Bei so großem Hof, meinte Daniel, ein bißchen müßte der doch auch hergeben können.

»Ja, ein bißchen. Aber immer sieht man Kutschen auf dem Hof, immer Gastereien und Wein übern Tisch. Auf die Dauer geht das nicht. Und wenn es noch dabei bliebe. Aber dann ziehen Wirt und Gäste nach dem Hinterzimmer: ›Wollen ein Spielchen machen – zum Zeitvertreib‹, heißt es. Und dann hört man Taler rollen und Geld klimpern, wenn man mal durchs Vorderzimmer geht. Will nichts gesagt haben, Daniel, glaube aber, da gehts hoch her.«

Der Alte rauchte wieder und nahm noch einmal den Steig. »Was ich noch sagen wollte, man sollte doch annehmen, daß er sein Kind ein bißchen im Zügel halte. Aber weit gefehlt. Da hat er gar keinen Sinn und kein Verständnis für. Er platzt selbst vor Leben und Feuer, soll Vormund sein und hat selbst einen Vormund nötig.

Glaube mir, mein Sohn, auf die junge Welt wirkt nichts schlechter als schlechtes Vorbild von Menschen, nach denen sie sich richten soll, zumal also das der eigenen Eltern. Und Springe? Der lacht über die Streiche der Tochter, und weil sie gut aussieht und noch Kindliches über allem, was sie angibt und tut und spricht, liegt, will er sich tot lachen und meint, die ganze Welt müsse es auch tun.«

Und wieder machte Ohm kehrt im Gartensteig. »Ich habe«, fuhr er fort, »wohl gesehen, wie es dir tief ging, was der Höckerssohn sagte. Dich selbst halte ich für fest und sicher so, daß man schon einen kleinen Sturm wagen darf. Einer, der von den Darks und von der Familie deiner Mutter herstammt, wird nicht fallen. Ich sage dir nur, daß du die Augen aufmachst, wenn du dem Dirnchen auf dem Tanzboden begegnest. Ich sehe, wie es in dir arbeitet. Vielleicht ist es ganz gut, daß du mal da hingehst, wo die junge Marktwelt tanzt. Aber mit offenen Augen. Denn die ist ein Jungpferd, und ihr Vater hält sie, wie gesagt, zu lose an der Leine.«

»Ja, ja, ein nicht richtig angeleitetes Jungpferd«, dachte Daniel. Der Buttermann Dierks hatte, als er mit der Mutter sprach, dasselbe Bild gebraucht. Es muß also wohl, wenn man an Lene denkt, handgerecht vor einem liegen.
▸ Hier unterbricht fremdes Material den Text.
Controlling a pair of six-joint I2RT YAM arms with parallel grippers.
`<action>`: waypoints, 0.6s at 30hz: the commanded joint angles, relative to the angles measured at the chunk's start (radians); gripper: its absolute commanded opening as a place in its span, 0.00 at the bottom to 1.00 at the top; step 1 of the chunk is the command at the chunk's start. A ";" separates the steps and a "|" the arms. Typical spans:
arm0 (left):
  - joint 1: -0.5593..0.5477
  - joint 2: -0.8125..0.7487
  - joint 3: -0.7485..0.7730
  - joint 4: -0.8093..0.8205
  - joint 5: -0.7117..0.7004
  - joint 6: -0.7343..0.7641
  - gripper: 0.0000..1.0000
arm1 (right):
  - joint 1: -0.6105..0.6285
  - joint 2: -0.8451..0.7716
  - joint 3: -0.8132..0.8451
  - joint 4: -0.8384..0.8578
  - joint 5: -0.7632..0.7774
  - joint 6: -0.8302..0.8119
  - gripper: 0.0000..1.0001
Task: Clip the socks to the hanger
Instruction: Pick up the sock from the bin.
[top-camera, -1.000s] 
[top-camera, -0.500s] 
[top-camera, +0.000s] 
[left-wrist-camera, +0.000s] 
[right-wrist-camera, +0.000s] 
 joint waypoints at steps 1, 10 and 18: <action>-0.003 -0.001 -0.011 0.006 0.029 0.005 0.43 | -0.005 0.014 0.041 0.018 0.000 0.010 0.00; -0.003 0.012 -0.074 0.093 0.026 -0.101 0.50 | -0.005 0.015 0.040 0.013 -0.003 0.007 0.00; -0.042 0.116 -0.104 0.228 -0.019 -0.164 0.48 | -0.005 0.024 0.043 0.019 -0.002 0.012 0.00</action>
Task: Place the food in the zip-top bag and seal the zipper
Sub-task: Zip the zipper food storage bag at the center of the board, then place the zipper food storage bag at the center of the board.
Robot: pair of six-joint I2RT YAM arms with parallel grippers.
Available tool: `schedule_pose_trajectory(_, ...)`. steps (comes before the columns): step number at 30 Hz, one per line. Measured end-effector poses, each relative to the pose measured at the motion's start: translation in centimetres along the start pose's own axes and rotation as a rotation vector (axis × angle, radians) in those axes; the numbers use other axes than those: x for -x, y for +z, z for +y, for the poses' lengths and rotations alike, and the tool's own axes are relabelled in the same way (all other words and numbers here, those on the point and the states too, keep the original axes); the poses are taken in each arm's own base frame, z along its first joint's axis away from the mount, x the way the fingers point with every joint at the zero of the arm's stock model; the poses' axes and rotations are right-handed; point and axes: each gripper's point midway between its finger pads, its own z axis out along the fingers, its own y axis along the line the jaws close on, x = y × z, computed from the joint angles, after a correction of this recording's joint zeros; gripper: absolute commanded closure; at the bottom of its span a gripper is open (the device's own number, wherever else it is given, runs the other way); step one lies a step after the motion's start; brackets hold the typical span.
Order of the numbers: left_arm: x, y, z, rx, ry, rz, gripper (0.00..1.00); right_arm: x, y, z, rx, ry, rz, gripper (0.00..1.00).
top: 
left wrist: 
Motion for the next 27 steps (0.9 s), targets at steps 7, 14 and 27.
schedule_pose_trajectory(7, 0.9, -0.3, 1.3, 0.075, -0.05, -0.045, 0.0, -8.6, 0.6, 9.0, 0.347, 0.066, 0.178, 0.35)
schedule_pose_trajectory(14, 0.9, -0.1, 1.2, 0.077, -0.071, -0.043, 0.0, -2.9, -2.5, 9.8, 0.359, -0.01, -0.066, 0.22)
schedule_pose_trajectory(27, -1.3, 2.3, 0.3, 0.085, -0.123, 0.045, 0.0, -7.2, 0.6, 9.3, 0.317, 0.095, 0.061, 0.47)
Sie waren lange auf und ab gegangen, der Ohm rauchend und redend, Daniel hörend, das Empfangen und Verständnis der an ihn gerichteten Worte meistens allein durch Nicken bestätigend. Als der Alte mit seiner Rede zu Ende war, schloß er: »Da hast dus, Daniel – nun sieh zu, wie dus verarbeitest.«

Ja, verarbeiten! – Er kannte die gute Gesinnung seines Ohms, wußte auch, daß nicht zu viel gesagt sei. Ein schlecht angeleitetes Pferd, in Gefahr wild zu werden und zu verderben. Eine kleine, die Dinge der Welt nüchtern ansehende Person, die von dem Flug seiner Bilder und Gedanken nichts wußte, sie gar nicht verstand. Vielleicht nicht an ihn mit größerer Treue denkend als an andere. Und doch ... und doch. Immer wieder sah er in jedem Zug ihres knospenden und Knospen brechenden Kindergesichts, wie er es in der Erinnerung mit sich herumtrug, in jeder weichen Rundung, in ihrem Lächeln von Auge und Mund die Offenbarung einer Gemütsschönheit, die alles Erdige und alles Prosaische abgestoßen hatte. Und hinter ihrer kleinen, leuchtenden und runden, von braunem Haar (das konnte nur von Engeln geschenkt sein), hinter dieser wunderbar lachenden Stirn konnten keine anderen Gedanken wohnen, als im Äther heimische, erhabene Gedanken.

Das alles dachte Daniel in frei gewähltem Selbstbetrug, obgleich er wußte, daß sie der Geflügelvogt von Reiherwisch war und man sie eine Hummel nannte.

So dachte er von Lene Springe oder vielmehr von Helene Ottilie Juliane Springe Hohes und Niedriges, Schönes und Häßliches – lauter Widersprüche, und dachte sie Tag für Tag und zu jeder Stunde. Schwer lag ihm seine große Liebe im Herzen, aber noch immer tat er nichts, ihren Gegenstand von Angesicht zu Angesicht wiederzusehen.